The Turk Murphy Band, 1959
  



With "Playing at the Pier," we present the fifth in a series of five articles by trombonist, author and teacher James Leigh, who reminisces on more than 55 years in the Traditional Jazz Scene in the SF Bay Area and beyond...

By early 1959 I was dropping by Pier 23 regularly. Havelock Jerome, the boss there, was said to have been a bookie in a previous life: he certainly gave off powerful intimations of what used to be called "the sporting world."

I don’t know when he began operating the Pier, or when Burt Bales started playing solo piano there. Before long I was among those being asked to sit in. A fine band pianist, Burt loved to play with other musicians. He drank a lot, but in the years when I knew him it rarely seemed to harm his playing much.
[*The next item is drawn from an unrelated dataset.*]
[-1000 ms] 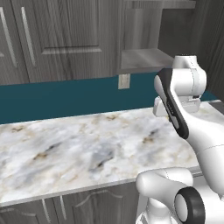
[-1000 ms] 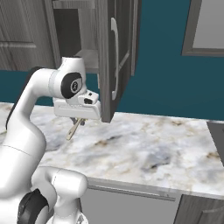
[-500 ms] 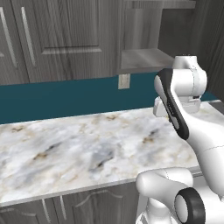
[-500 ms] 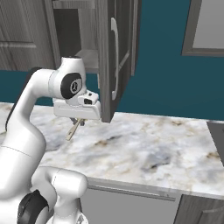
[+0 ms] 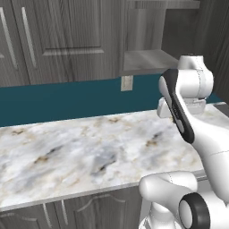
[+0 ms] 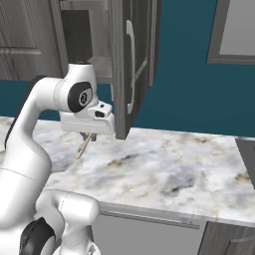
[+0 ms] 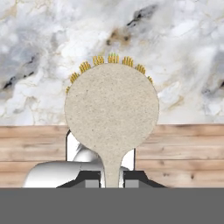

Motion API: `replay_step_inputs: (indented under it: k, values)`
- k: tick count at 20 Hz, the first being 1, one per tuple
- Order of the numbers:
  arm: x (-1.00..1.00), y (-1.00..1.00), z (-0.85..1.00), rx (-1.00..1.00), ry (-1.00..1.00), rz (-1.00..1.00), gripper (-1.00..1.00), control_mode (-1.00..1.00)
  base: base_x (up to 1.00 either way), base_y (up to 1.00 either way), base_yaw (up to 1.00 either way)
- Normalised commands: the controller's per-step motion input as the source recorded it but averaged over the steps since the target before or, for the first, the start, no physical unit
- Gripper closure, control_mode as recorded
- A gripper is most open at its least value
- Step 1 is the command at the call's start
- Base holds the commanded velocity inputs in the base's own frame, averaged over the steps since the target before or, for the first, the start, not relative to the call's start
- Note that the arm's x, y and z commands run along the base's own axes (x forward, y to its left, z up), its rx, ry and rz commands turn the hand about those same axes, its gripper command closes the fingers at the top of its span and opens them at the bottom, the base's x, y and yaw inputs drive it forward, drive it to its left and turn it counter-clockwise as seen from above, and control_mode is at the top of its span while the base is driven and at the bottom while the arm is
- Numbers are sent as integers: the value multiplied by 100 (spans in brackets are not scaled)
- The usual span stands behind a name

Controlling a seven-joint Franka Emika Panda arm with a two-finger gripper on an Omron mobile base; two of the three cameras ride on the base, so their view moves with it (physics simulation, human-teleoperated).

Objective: Pick up the bar soap and dish brush from the sink, and place them back in the cabinet, and close the cabinet door.

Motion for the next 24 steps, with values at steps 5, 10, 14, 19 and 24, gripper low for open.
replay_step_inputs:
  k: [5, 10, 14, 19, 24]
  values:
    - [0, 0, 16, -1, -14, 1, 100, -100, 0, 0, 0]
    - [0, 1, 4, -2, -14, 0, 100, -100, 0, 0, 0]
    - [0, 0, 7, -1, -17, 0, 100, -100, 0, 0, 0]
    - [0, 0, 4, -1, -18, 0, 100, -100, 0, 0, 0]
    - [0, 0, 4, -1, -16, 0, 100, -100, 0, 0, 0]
He had a drinker’s temperament: morose one minute, cheery the next, bitingly critical the one after that.

You learned to take Burt all-in-all, but he wasn’t someone you could stay mad at. "Shut up and play," was his basic philosophy.
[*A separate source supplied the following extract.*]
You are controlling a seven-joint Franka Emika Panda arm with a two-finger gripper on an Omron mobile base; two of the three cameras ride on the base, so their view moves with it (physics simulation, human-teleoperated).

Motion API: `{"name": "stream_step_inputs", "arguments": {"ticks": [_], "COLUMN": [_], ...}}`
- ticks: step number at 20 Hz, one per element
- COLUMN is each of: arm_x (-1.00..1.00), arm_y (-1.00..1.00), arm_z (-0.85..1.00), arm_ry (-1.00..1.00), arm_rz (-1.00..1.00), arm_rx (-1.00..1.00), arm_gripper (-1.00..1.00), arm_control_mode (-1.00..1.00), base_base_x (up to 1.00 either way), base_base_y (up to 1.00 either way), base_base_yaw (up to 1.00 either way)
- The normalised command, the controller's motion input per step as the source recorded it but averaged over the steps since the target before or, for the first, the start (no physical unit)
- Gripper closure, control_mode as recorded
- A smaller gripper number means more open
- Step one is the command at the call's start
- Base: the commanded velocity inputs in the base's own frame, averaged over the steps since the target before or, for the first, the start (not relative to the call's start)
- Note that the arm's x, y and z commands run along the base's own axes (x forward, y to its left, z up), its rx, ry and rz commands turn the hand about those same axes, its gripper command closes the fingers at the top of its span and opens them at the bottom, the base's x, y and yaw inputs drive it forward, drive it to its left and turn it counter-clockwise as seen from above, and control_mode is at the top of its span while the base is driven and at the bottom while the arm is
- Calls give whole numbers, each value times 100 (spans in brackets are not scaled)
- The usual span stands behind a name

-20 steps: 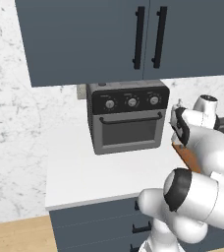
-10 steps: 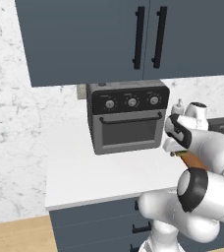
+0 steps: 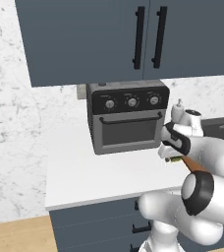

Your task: Pick up the sponge from the counter and clean the cutting board by briefly scrubbing or pressing down on the cutting board. Once finished, release the sponge.

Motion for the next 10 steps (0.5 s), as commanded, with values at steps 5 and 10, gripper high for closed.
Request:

It was during Burt’s tenure at the Pier that I learned Havelock’s repertoire as a bar singer, consisting of two songs: "Many Happy Returns of the Day" and "I Had Someone Else Before I Had You (And I’ll Have Someone After You’re Gone)." Every night around midnight, he would step up to the piano and hold forth, in a quite professional manner, with a few utterly traditional hand gestures, the right arm swinging halfway open at waist height, and the song delivered with many dramatic pauses to underline lyrical points.
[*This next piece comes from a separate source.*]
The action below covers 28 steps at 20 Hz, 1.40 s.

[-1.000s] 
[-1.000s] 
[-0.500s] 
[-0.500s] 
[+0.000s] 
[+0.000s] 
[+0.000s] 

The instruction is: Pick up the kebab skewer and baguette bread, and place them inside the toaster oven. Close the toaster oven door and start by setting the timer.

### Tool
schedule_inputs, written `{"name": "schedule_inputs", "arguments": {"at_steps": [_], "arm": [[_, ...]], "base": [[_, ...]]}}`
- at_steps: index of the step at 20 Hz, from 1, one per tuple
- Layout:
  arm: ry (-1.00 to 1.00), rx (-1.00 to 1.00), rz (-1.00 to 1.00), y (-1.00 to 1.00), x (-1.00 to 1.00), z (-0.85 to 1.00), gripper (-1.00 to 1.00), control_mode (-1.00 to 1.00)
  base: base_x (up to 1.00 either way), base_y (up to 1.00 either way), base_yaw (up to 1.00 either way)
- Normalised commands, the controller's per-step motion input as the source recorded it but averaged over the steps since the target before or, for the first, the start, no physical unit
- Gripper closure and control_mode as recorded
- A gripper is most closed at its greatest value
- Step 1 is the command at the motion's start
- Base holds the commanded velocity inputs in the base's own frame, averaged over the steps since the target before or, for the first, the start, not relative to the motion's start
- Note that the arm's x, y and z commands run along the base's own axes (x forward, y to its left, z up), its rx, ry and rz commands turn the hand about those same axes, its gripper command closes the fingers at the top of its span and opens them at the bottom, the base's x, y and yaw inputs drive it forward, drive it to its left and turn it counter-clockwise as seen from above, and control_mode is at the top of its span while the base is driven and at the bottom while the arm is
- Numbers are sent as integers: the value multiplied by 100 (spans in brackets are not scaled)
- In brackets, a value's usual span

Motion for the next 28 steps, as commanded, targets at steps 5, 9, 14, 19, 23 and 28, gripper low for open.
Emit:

He always reminded me of George Jessel as an entertainer; he even resembled Jessel. I once asked him if he sang Jessel’s anthem, "My Mother’s Eyes." When he’d shaken his head and returned to the bar, Burt snapped at me, "For Christ‘s sake don‘t encourage him!"

Burt’s life could be somewhat disheveled, but he rarely lost a certain astringent humor. He didn’t drive, and when I got to know him better, I often gave him a lift to and from the Pier. One night he opened the front door of his flat on Lily Street in the Haight perfectly naked. Even more strikingly, his cheeks, lips, jaws and neck were covered with tiny cuts, bleeding through little bits of toilet paper. "Whatever you do, don’t ever borrow a razor blade from your wife," he said. "I think Jeanie must have got this one from her dad."

One night early in 1960 Burt was knocked down by a car and seriously injured. Havelock hired Bill Erickson, Frank Goudie and Dick Oxtot so that the show could go on at the Pier. But Burt had no insurance, and on March 22, reedman/jazz critic Richard Hadlock organized a benefit at four clubs. Nearly a hundred musicians played for Burt that night. The benefit, referred to by some as ‘bailing out Bales," raised more than $2000 -- not a trivial sum in those days. That was what his colleagues in the Bay Area thought of Burt. By September he was back at work.

But he and Havelock came to a parting of the ways in 1961. I don’t know the exact reason, but I have a strong hunch that Burt failed to show up for work a few times, and Havelock wouldn’t put up with it. In any case, Erickson came back in with a trio: Goudie again, and a fine drummer from New Orleans, James Carter. That would be the basic group there for the next few years, during which the Pier would become my home away from home.

Across the Embarcadero, Kid Ory had taken over the Tin Angel, re-naming it On the Levee. Even during Bales’ days at the Pier, the regular sit-ins had provided competition which Ory didn’t care for, to put it mildly. He protested to the union, but even when there might be a full band at the Pier (with only Burt getting paid), Business Agent Eddie Burns of AFM Local 6, the equivalent of the cop on the beat, could never seem to catch anyone in the act. When Erickson took over the gig, with a good drummer and clarinetist in place, the Pier became even more of a magnet for musicians looking for a place to work out.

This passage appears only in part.